Google Hangouts: Not Your Regular Test Validation Meeting

An important component of the assessment design cycle is validating the instruments, and to that effect we count on the group of teachers working with that particular level/course. This collective validation process used to take place in the form of a traditional meeting which took place in our school’s Main Branch, usually in a room big enough to accommodate a group of around thirty teachers (sometimes more).

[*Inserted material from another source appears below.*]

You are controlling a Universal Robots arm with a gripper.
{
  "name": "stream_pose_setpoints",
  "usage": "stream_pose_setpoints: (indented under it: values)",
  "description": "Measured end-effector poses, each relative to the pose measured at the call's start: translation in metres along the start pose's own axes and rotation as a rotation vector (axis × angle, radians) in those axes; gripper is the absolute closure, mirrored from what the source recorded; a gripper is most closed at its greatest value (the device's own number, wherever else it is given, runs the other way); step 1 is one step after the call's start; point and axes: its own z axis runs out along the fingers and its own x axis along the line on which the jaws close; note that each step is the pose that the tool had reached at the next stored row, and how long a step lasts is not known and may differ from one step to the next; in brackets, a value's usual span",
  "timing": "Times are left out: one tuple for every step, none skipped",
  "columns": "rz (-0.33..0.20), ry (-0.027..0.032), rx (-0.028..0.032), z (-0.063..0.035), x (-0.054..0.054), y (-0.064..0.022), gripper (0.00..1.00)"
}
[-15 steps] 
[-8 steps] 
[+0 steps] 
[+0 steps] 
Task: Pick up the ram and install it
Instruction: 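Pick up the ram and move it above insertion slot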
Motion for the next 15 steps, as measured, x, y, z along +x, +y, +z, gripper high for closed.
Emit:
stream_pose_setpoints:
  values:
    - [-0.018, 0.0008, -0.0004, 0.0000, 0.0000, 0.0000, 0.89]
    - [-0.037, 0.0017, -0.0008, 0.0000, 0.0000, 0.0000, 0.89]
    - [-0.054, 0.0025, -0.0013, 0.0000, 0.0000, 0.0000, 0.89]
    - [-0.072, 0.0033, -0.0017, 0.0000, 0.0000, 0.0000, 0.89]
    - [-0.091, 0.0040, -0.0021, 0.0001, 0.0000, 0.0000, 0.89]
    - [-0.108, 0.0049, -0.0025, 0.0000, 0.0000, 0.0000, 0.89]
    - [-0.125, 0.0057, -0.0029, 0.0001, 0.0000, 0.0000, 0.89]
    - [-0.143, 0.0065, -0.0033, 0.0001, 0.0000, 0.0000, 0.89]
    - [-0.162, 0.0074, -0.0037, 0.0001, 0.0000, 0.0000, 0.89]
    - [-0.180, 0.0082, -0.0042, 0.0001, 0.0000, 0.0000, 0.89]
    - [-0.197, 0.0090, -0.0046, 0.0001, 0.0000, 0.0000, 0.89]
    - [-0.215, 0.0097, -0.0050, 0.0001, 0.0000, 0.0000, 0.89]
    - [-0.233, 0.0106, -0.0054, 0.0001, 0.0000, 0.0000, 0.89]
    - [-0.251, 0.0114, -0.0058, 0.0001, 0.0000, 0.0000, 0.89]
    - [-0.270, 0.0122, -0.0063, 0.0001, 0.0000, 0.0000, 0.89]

I’d already been adopting some group work dynamics in order to optimize the use of time, hopefully enabling teachers to make the best of the experience of collectively analyzing the test. In a nutshell, I wanted a productive, pleasant atmosphere where not only the outspoken individuals had a go at critiquing and sharing their views. I wanted all of them to feel comfortable enough to voice their concerns and suggestions to tweak the assessment instrument at hand. Teachers worked in small groups of five to six people, appointing a spokesperson who would be in charge of communicating the group’s opinions/suggestions regarding the test.

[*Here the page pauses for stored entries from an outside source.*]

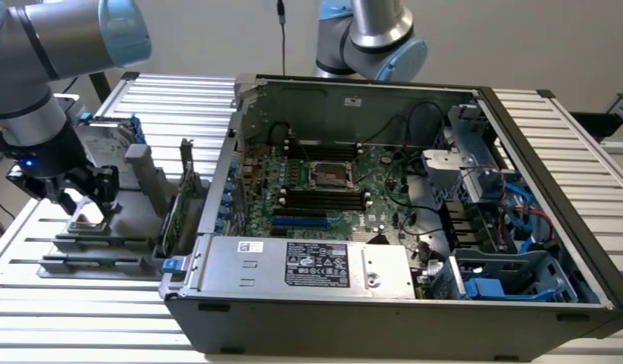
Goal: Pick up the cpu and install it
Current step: 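Pick up the cpu and move it towards the insertion slot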
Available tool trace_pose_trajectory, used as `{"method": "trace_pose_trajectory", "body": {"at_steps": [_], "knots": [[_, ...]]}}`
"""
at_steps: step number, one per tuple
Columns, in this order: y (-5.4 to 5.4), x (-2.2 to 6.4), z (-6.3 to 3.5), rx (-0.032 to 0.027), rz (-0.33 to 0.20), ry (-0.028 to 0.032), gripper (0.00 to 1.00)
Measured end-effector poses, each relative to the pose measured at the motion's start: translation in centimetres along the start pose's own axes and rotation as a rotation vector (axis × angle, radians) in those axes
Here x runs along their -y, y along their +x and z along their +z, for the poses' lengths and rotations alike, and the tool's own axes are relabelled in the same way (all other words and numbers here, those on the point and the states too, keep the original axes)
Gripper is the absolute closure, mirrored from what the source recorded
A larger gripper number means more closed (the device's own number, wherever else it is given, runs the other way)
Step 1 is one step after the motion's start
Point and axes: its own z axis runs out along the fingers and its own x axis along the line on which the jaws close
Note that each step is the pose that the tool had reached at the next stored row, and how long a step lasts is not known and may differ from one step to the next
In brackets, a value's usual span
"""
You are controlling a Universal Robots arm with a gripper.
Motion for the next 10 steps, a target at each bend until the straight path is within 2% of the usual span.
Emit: {"method": "trace_pose_trajectory", "body": {"at_steps": [10], "knots": [[-0.03,0.04,0.49,-0.0006,0.009,-0.0006,0.40]]}}
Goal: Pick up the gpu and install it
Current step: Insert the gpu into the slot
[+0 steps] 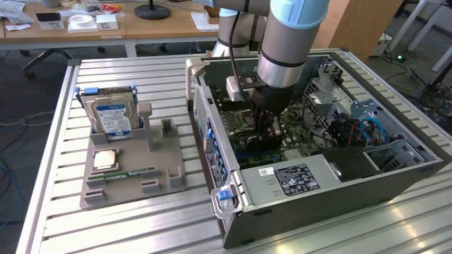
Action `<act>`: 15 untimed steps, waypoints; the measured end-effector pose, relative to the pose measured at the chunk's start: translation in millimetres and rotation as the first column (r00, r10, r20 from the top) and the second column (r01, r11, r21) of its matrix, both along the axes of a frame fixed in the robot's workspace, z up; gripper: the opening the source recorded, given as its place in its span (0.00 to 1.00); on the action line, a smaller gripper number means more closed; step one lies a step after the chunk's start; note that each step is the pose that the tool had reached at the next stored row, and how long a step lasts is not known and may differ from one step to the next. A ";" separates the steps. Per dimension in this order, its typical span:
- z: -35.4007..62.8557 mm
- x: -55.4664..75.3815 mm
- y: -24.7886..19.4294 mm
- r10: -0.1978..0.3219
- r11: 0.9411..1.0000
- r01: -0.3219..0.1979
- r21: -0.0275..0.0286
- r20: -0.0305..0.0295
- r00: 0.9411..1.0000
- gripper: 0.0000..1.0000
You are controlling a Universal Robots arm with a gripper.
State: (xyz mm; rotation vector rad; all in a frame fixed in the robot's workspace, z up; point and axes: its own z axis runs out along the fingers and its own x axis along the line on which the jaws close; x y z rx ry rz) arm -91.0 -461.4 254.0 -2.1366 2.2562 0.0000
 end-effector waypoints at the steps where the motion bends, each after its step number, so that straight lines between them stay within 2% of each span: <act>1: 0.0 0.0 0.0 0.000 1.000 0.000 0.000 0.000 1.000 0.26; 3: 0.0 -0.1 0.0 0.000 1.000 0.000 0.000 0.000 1.000 0.27; 4: 0.0 -0.1 0.0 0.000 1.000 0.000 0.000 0.000 1.000 0.33; 5: 0.0 -0.1 0.0 0.000 1.000 0.000 0.000 0.000 1.000 0.33; 6: 0.0 0.0 0.0 0.000 1.000 0.000 0.000 0.000 1.000 0.40; 8: 0.8 0.0 -0.1 0.000 1.000 0.000 0.000 0.000 1.000 0.40; 10: 6.3 0.0 0.0 0.000 1.000 0.000 0.000 0.000 1.000 0.40; 15: 27.4 0.0 0.0 0.000 1.000 0.000 0.000 0.000 1.000 0.40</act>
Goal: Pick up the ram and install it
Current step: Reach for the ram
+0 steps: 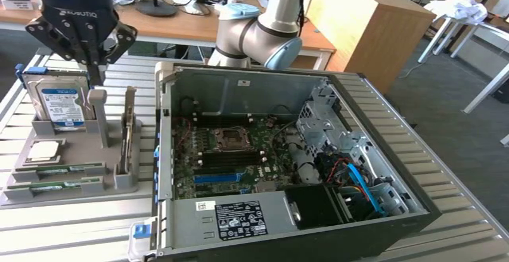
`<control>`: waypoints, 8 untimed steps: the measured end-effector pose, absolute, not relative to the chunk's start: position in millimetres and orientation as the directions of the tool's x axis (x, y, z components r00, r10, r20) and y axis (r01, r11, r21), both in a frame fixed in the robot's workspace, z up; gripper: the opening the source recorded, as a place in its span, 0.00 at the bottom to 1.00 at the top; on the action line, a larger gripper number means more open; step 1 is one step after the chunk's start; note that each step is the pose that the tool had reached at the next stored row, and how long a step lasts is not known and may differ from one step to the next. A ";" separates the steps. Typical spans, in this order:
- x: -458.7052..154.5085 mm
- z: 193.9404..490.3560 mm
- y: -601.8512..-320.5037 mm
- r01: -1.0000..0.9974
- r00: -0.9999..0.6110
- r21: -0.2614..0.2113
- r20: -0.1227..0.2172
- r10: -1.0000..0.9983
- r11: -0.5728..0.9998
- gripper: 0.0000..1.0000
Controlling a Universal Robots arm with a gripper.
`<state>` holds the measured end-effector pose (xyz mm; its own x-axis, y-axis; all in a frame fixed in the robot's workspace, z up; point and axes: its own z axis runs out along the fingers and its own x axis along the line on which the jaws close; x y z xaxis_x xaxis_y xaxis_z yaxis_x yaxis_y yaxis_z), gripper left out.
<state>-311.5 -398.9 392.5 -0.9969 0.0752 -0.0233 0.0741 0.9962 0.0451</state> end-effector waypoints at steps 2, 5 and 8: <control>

That had been working quite well. So, it occurred to me: they worked so well within their small groups, usually sitting with fellow teachers from the same branch, who have been sharing their experiences on a regular basis. I couldn’t help but wonder if we could make the validation process even more practical. That was when I had the idea to try out Google Hangouts for Test Validation Meetings. This is how we did it.

Let’s Hangout

Teachers were asked to attend the Validation Hangout at their branches; therefore, they worked with small groups of fellow teachers with whom they connect/exchange every day. They appointed their Hangout representative/spokesperson and went about their business of analyzing the test.

Adjustments along the way

The three Hangouts we had this semester were two-hour-long events. In the first Hangout, I took the groups through the test exercise by exercise, asking them to look at one part of the test at a time. That ended up being as time consuming and noisy as a regular meeting.

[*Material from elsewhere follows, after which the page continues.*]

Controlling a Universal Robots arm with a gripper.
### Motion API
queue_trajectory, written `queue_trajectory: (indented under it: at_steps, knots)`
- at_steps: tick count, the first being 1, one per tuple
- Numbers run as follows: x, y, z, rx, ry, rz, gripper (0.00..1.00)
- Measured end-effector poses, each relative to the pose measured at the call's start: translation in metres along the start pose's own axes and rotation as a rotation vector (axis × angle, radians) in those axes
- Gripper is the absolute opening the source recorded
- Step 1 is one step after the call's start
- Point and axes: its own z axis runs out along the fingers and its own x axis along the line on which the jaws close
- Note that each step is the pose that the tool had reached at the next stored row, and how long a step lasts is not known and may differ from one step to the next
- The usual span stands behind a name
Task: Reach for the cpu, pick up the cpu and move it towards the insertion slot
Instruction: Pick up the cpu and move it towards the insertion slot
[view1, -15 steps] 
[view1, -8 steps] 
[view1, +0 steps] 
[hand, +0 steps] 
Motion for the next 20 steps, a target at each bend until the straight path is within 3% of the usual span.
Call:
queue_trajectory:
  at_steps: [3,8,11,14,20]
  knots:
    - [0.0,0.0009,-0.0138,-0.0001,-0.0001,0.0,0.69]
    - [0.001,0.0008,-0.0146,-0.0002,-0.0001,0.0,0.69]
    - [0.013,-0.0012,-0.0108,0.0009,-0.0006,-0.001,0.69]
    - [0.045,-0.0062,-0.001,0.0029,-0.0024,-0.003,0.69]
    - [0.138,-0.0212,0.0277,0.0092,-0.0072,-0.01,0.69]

After getting some feedback from them, which they gave via a Google Form Survey, we decided it would be best if I gave them about 40 minutes to work on their own first, and only then start gathering their feedback. That worked better. (That and using the mute button to lessen the noise, of course!)

However, the third time around was the best, indeed. We decided groups should be given even more time to look over the entire test before the feedback-giving stage. I gave them an entire hour, and it really paid off. The feedback stage ran more smoothly and rather fast.

Project Success

  • Convenience: teachers were free to attend the Hangout at a branch of their convenience, which most of the times meant the branch closest to their homes;
  • Capacity for collaborative self-management: teachers had to organize the analysis process themselves, preparing to report their impressions and suggestions to the Course Supervisor (yours truly) and the other branch groups in a clear and concise manner;
  • Agency and accountability: they worked hard to convey their opinions and provide pertinent suggestions, relying on the expertise of their own groups;
  • Voice: working with smaller groups of familiar faces made the more reserved people comfortable to speak their minds, something which tended not to happen with the large face-to-face traditional (very loud and somewhat messy) meetings;

And, last but not least,

  • Modeling innovation: teachers had the chance of trying out a new tool which they might find useful for other professional development opportunities.

This is an experience I would certainly like to replicate in the future, and which I would recommend other admins try out with their teaching staff.

What’s next?

Hangouts for Professional Development and innovating the adjacent possible.